Я сказал, что да, учился в авиашколе.

— А вот и Заборка, — весело сказал водитель, показывая на крыши за косогором. — Куда вас подвезти?

— Спасибо, теперь доберусь.

Я угостил парня папиросой, закурил сам и медленно зашагал в сторону деревни.

Куда подвезти? Если бы знать! И снова, как в вагоне утреннего поезда, подходившего к знакомому городку, я ощутил нелепость своей затеи. Старческая блажь и ничего больше! В конце концов, можно было написать, спросить... Спросить что? О ком? Это было страшно. Не только преодолеть несколько шагов до деревни, но и написать даже. Такая прорва времени! Сорок лет. К моим прежним чувствам прибавился стыд. Дорожный чемоданчик показался мне тяжелым, а подарки — убогими.

Я поднялся на поросший травой взгорок и огляделся. Вокруг были все те же поля и луга. За зелеными холмами синел лес, сквозь заросли тальника блестела речушка. Я увидел ветхие тесовые крыши в зеленоватых нашлепках мха. Избы почернели, ворота покосились и рассохлись, сенные сараи и баньки на огородах осели. Окна в некоторых избах были внахлест заколочены горбылями.

Знакомый дом тоже осел. Бревна сруба потемнели, а время, холода и зной порвали срезы венцов. Рябина и березы в палисаднике выросли и теперь застили окна.

С чувством растущей вины, в какой-то безнадежной и отчаянной решимости я толкнул калитку, прошел чистое подворье и поднялся на крыльцо. В сенях, как много лет назад, свежо пахло березовым листом — сушили веники. В избе было полутемно от деревьев за окнами. У посудного шкафа спиной ко мне стояла женщина.

— Сима? — спросила она не оборачиваясь. — Проходи.

Голос был знакомый — тот, девичий. Душу мою полоснуло воспоминанием о давнем и коротком счастье.
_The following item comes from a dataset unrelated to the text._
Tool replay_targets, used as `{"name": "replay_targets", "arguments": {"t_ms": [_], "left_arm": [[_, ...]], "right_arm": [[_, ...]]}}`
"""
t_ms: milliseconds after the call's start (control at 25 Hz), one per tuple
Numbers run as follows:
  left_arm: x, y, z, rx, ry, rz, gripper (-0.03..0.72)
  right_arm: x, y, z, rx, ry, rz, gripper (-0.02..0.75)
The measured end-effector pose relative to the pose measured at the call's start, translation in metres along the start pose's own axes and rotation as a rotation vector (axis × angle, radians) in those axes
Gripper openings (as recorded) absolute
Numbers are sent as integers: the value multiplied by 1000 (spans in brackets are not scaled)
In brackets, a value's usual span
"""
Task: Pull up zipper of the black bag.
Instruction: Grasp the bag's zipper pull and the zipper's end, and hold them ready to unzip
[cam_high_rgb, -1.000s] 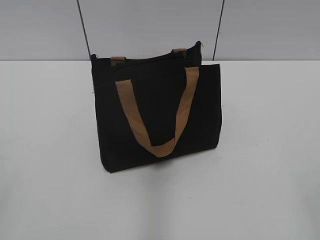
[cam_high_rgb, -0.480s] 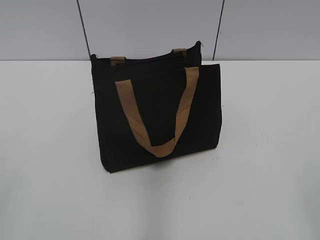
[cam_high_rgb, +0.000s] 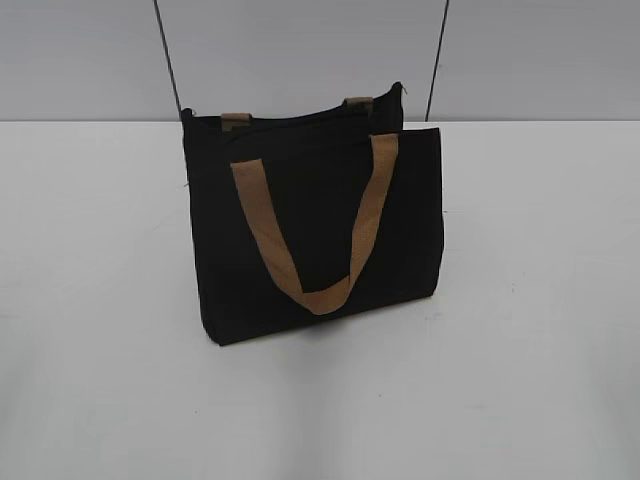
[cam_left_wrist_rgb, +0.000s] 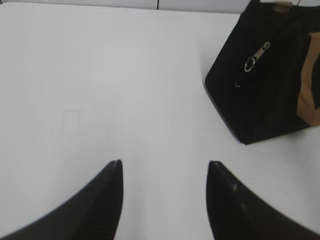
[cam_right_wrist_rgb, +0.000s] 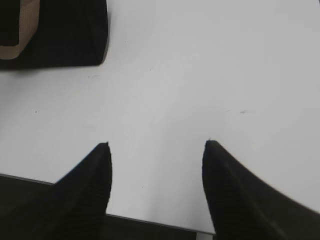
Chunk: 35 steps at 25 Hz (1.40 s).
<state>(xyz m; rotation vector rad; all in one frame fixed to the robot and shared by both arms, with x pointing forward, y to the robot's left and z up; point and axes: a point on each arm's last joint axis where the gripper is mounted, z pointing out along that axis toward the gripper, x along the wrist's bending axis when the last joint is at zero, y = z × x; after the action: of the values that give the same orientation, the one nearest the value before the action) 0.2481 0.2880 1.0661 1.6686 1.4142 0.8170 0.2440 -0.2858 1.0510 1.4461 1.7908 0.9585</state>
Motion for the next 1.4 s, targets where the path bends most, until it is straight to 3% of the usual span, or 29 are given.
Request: {"name": "replay_targets", "arguments": {"t_ms": [320, 720, 880, 1200, 1400], "left_arm": [[10, 39, 34, -61, 35, -7, 375], [20, 68, 97, -48, 26, 245, 361], [17, 71, 120, -32, -54, 318, 361], [-1, 64, 176, -6, -362, 421, 361], [1, 50, 217, 23, -421, 519, 363]], "right_arm": [[-10, 49, 20, 68, 2, 25, 449], [-22, 104, 54, 170, 20, -64, 449], [-23, 122, 65, 181, 54, -110, 449], [-17, 152, 83, 144, 196, -138, 449], [-15, 162, 85, 93, 231, -154, 449]]}}
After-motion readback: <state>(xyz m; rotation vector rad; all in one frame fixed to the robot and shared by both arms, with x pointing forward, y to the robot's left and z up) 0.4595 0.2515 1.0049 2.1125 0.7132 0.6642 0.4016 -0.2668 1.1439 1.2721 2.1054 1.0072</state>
Хозяйка мягко закрыла шкаф и пошла мне навстречу, приговаривая на ходу:

— Проходи, проходи...

Голос знакомый, девичий, и движения легкие и тоже знакомые, но стать была другой — статью зрелой, чужой женщины.

Хозяйка остановилась и подняла глаза. Горло у меня перехватило.

— Ты? — спросила она хрипло. — Ты, Сергей? Сережа...

Она улыбалась, с горькой нежностью глядя на меня, а я смотрел на эту пожилую женщину и все сильнее, все отчетливее узнавал в ней робкую девчонку в выгоревшем ситцевом платье с бледными цветами.

— Как давно тебя не было, — сказала она и заплакала, неловко ткнувшись лицом в мое плечо.

С растерянной улыбкой, но без всякой суеты она помогла мне раздеться и принялась накрывать на стол. Мои глаза, наконец, привыкли к полутьме. Та же комната, та же лавка под окном, та же крохотная горенка, в проеме двери — узкая кровать. Правда, на окнах красовались веселенькие занавески, а в избе было много городских вещей: кухонный набор, сверкающие сталью ножи, черпаки, лопатки, дорогие часы... Чьи-то подарки, должно быть. С матицы, как и раньше, свисала ивовая ветка с гнездом ремеза. На счастье! Меня пронзило горечью и застарелой тоской.